Task item: In the entries below, find every line with the string "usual" and copy it.

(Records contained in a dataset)

*** Block opens ***

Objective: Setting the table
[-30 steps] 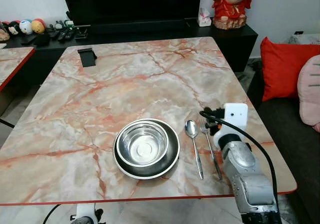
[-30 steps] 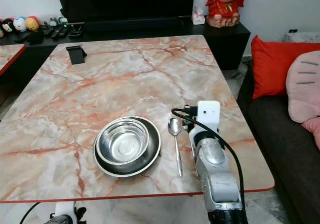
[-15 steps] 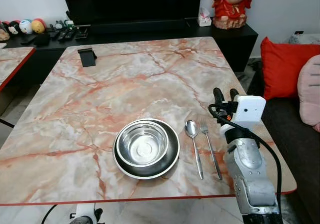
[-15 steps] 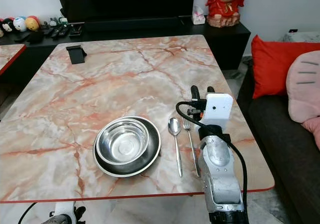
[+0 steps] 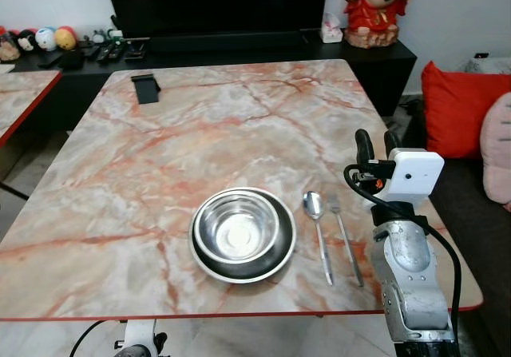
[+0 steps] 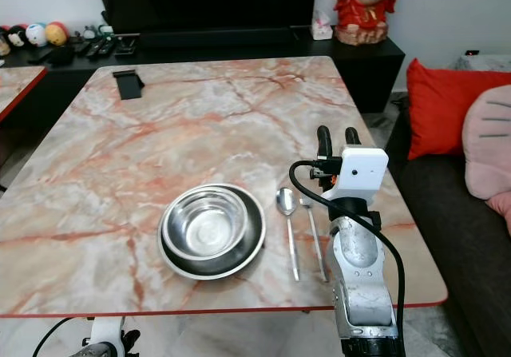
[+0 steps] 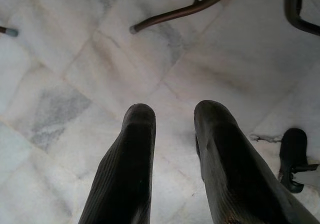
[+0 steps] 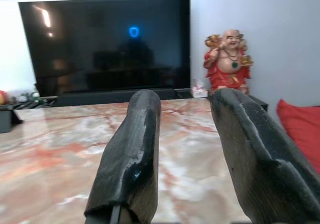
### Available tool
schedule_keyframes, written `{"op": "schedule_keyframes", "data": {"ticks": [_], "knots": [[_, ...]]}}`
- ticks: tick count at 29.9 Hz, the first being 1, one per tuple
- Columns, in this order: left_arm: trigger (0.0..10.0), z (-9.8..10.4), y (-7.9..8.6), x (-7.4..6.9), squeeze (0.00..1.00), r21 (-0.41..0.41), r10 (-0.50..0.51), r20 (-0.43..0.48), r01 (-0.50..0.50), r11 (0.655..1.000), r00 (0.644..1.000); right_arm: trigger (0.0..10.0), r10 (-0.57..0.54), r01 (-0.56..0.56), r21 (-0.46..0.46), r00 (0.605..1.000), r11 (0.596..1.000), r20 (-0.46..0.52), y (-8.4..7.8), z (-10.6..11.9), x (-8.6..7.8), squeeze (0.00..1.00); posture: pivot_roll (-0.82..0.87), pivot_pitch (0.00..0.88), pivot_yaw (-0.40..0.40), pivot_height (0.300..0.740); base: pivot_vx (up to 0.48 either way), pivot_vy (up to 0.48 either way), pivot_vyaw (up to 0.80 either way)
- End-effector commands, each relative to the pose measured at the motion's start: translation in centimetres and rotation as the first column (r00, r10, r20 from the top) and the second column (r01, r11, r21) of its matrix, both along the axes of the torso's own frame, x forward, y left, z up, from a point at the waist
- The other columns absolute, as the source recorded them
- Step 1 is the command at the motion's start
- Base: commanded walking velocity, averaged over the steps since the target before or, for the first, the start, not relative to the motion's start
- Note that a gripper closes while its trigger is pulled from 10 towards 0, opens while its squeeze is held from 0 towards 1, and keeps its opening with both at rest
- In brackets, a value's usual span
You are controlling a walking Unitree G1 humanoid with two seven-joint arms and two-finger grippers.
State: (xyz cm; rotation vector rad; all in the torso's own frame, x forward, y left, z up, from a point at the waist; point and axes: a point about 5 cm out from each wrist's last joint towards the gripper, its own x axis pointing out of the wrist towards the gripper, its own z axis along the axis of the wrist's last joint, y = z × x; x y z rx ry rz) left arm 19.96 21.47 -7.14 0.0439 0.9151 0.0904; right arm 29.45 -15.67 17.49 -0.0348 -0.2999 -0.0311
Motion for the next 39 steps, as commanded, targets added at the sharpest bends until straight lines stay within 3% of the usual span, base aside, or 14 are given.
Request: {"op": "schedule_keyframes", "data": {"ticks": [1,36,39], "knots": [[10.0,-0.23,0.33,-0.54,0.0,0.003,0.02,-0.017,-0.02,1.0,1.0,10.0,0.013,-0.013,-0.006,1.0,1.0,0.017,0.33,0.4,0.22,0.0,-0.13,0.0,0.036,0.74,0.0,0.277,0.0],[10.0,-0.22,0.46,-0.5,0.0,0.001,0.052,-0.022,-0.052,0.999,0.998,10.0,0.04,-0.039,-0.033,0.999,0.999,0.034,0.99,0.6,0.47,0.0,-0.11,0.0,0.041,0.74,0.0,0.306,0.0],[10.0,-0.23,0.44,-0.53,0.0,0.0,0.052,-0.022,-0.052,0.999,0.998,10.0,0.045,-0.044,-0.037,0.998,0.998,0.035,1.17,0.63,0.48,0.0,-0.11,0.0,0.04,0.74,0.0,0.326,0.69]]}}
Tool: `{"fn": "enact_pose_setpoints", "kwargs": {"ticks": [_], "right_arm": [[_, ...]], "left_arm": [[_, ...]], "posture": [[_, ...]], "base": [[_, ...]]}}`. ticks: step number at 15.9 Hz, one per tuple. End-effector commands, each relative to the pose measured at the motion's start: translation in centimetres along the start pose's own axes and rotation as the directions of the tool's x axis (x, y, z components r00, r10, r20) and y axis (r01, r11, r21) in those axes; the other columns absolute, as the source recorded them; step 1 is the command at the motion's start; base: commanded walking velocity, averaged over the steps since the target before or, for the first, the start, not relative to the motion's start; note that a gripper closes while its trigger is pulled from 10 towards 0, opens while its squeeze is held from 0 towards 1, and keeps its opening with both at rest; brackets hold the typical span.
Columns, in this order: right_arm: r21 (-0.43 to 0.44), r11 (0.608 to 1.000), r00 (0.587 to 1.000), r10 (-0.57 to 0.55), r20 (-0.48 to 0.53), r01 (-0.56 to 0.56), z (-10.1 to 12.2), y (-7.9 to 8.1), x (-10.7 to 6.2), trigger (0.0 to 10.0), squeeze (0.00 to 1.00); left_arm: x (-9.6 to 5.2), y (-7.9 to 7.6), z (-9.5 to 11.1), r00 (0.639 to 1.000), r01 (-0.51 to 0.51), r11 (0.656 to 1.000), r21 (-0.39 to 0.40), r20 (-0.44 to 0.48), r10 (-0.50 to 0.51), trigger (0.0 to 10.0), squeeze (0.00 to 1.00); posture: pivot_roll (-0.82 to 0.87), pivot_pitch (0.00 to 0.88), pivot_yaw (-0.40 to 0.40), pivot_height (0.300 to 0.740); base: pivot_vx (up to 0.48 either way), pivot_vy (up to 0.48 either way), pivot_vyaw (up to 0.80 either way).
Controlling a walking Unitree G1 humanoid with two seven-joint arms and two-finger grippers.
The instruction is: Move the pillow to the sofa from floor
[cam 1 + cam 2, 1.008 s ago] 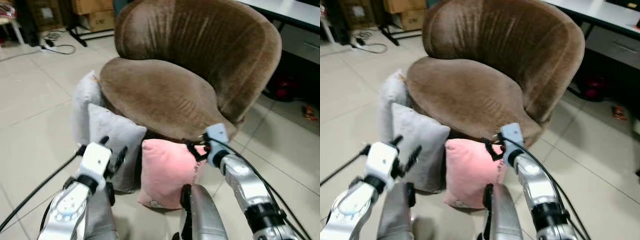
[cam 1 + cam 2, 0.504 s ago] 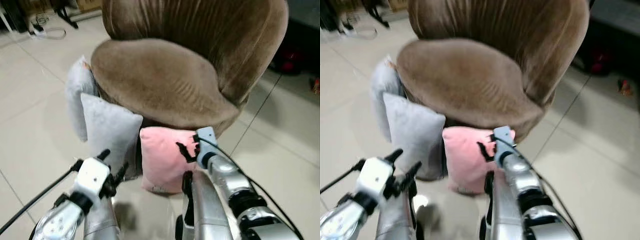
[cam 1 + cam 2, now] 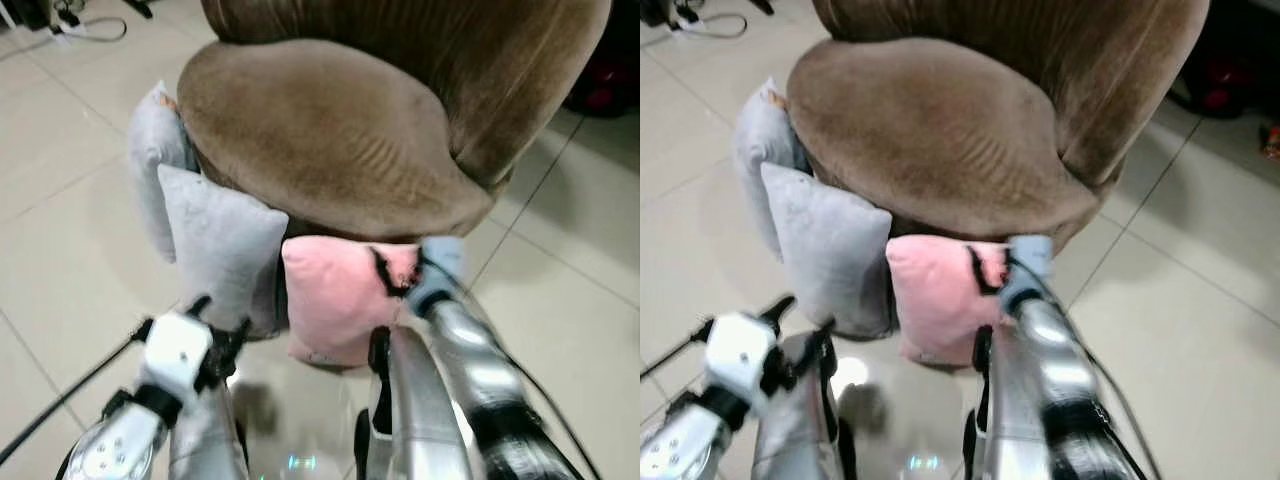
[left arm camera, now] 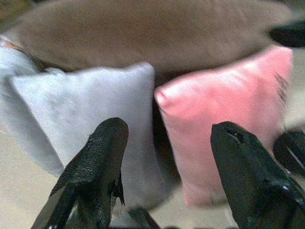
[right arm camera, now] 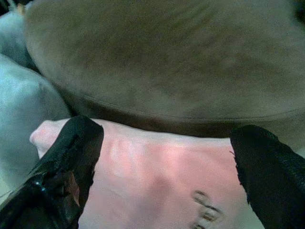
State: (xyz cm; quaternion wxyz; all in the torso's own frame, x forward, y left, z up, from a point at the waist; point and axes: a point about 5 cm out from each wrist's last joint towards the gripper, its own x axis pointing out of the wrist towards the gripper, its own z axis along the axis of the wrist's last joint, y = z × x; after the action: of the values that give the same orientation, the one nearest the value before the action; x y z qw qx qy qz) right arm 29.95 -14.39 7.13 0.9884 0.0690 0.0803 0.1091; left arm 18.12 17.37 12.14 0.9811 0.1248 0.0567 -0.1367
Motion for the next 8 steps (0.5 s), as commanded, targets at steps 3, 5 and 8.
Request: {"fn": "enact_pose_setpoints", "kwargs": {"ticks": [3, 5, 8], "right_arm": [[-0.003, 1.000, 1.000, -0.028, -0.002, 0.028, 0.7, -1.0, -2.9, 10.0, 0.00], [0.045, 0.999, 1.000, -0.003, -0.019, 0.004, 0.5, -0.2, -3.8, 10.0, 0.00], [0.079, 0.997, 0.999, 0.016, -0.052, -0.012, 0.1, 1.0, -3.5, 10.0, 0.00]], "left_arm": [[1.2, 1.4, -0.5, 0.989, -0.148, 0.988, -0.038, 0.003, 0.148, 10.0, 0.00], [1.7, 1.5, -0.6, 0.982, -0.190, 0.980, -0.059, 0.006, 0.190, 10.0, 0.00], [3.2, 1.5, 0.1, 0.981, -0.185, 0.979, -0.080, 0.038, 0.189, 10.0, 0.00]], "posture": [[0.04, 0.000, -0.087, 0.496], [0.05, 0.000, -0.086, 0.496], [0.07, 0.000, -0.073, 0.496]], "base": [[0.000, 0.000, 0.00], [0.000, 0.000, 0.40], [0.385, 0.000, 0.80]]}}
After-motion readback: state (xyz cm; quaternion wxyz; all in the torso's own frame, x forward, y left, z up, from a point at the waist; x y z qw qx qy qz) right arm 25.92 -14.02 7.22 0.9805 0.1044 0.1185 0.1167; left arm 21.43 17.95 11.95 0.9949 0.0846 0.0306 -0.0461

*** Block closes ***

Solution to this problem:
- In brackets, a value's usual span
Motion for the next 39 steps, as commanded, targets added at the sharpest bends until straight lines stay within 3% of the usual span, base aside, or 14 are given.

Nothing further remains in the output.